_Goal of the exercise_.
Tally every line in the entries below that holds "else", then give only the total.

----

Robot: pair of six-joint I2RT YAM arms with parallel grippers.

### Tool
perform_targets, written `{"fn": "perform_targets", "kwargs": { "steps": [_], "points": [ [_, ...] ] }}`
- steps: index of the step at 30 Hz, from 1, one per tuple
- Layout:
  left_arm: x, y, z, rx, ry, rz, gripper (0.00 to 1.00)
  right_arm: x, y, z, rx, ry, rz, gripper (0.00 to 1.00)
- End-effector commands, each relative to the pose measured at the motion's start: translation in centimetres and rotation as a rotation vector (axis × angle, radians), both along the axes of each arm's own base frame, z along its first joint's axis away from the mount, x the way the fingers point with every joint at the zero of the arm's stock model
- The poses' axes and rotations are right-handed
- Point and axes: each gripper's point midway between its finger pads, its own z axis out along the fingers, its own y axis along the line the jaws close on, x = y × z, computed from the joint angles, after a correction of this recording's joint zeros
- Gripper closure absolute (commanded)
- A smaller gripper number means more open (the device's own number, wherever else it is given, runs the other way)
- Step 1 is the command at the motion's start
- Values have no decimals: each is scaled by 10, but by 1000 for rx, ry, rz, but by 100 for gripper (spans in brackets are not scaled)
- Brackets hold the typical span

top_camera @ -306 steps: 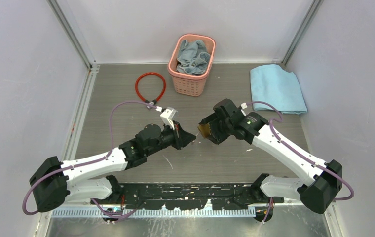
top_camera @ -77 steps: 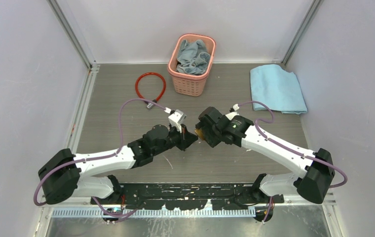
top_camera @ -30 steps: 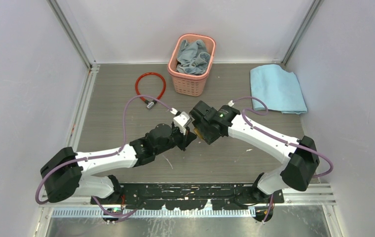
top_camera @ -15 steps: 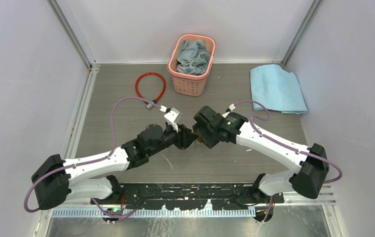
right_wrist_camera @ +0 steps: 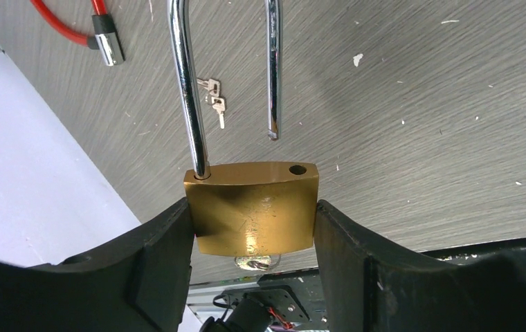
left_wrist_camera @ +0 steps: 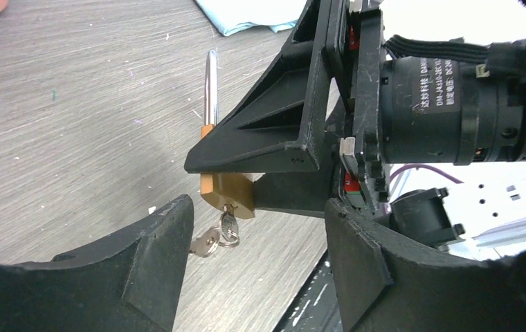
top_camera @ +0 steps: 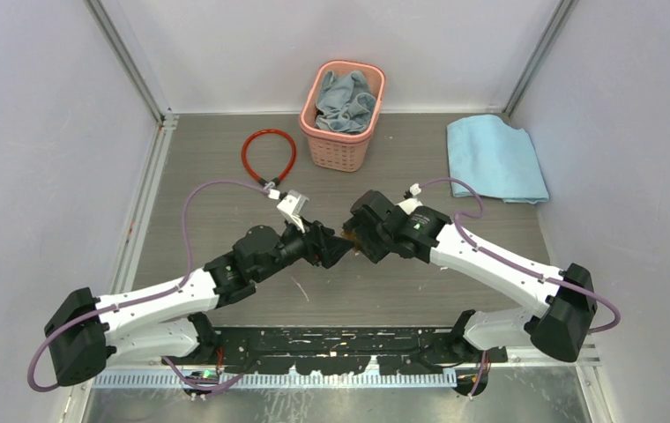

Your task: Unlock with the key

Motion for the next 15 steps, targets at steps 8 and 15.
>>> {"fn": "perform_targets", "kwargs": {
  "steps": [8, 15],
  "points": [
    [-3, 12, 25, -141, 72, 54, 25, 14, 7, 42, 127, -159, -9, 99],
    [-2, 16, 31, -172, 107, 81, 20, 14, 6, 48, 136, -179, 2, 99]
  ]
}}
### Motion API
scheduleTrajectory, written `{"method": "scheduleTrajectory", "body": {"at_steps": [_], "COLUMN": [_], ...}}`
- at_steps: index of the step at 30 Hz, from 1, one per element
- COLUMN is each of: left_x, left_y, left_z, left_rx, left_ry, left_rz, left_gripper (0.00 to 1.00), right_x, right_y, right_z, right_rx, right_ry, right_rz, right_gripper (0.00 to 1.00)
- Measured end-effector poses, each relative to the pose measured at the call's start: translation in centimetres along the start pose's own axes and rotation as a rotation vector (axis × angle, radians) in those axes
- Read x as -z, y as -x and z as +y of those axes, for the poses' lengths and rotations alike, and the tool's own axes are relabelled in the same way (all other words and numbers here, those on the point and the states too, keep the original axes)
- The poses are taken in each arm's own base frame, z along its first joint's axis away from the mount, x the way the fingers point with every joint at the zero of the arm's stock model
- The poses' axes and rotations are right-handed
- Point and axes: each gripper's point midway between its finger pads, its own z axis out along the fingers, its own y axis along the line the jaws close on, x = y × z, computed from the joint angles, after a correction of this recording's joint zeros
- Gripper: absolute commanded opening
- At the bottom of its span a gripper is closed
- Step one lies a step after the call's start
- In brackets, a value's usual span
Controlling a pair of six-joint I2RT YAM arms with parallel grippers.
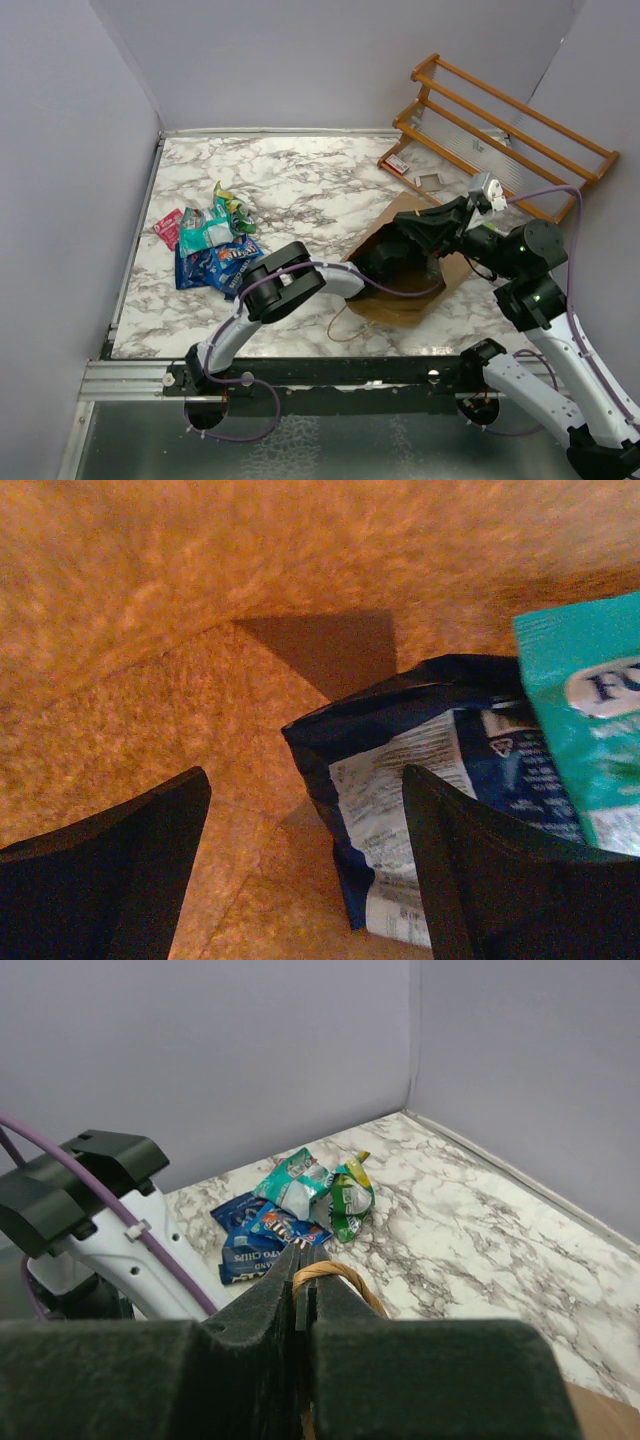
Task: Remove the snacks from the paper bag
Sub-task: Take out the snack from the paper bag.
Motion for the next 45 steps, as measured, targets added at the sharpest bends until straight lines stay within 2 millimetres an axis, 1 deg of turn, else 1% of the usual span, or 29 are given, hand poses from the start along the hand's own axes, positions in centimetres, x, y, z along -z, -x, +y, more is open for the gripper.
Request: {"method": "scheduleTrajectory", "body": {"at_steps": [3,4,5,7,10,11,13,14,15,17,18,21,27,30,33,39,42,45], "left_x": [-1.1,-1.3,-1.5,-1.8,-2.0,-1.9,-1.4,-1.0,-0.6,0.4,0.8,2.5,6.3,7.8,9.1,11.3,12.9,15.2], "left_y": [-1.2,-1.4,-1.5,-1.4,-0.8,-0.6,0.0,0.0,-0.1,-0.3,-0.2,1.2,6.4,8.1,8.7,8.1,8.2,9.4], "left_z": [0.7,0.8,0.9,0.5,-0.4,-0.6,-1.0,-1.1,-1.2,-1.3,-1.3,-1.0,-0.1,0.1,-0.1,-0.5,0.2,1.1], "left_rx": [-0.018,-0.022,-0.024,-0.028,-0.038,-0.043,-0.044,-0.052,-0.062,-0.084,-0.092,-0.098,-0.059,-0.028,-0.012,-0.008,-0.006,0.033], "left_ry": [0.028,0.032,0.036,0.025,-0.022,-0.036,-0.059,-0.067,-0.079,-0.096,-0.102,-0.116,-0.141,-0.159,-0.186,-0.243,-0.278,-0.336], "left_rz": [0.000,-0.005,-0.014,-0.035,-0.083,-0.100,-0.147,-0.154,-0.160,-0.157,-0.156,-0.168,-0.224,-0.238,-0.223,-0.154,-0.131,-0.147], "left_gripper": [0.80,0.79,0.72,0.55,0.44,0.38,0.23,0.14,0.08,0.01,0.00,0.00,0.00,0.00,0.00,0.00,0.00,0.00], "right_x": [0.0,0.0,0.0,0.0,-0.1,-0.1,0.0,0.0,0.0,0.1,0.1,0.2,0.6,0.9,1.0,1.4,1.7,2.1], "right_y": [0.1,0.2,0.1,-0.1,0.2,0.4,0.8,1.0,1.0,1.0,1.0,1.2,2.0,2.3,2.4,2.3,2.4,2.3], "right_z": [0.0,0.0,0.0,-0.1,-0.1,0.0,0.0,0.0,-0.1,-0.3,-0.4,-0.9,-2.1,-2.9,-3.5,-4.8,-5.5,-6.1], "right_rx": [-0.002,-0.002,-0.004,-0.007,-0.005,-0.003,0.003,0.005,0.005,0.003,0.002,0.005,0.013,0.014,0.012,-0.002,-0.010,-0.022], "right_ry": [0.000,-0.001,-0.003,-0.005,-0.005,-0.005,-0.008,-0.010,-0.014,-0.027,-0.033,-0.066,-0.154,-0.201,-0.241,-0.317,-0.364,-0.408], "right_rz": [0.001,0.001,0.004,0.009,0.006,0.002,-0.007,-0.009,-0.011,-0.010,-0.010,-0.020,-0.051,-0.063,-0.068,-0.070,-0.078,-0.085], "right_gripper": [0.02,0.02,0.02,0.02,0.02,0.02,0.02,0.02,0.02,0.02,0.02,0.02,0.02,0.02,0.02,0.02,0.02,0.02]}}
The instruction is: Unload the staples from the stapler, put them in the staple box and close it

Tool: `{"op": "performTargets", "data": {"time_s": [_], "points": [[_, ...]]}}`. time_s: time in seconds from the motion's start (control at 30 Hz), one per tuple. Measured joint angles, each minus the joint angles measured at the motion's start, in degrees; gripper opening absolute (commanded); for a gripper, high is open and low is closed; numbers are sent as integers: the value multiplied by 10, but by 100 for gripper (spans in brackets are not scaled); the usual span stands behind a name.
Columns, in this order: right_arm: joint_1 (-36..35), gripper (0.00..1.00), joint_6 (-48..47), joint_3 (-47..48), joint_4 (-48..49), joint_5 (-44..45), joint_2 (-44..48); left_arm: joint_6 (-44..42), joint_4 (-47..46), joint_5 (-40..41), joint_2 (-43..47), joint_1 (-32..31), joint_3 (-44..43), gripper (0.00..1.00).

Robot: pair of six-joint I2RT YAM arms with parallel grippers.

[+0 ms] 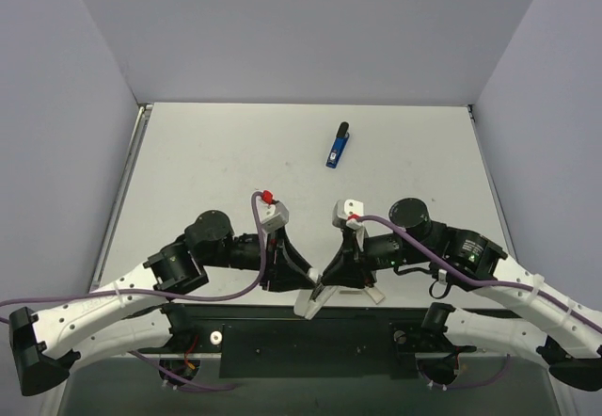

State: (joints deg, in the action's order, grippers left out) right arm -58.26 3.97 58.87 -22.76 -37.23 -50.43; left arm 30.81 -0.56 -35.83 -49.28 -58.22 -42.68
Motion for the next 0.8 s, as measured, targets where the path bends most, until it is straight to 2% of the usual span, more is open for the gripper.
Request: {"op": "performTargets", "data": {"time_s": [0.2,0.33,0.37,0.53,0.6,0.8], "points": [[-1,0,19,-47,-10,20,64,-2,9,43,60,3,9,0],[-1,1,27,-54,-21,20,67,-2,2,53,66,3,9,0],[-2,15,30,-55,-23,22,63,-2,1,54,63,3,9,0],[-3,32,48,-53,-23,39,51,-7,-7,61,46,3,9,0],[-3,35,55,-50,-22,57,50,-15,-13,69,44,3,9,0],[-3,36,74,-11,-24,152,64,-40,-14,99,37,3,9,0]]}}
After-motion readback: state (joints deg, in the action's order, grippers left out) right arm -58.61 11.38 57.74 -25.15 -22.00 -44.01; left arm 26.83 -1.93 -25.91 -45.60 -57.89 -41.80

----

_Final answer_.
2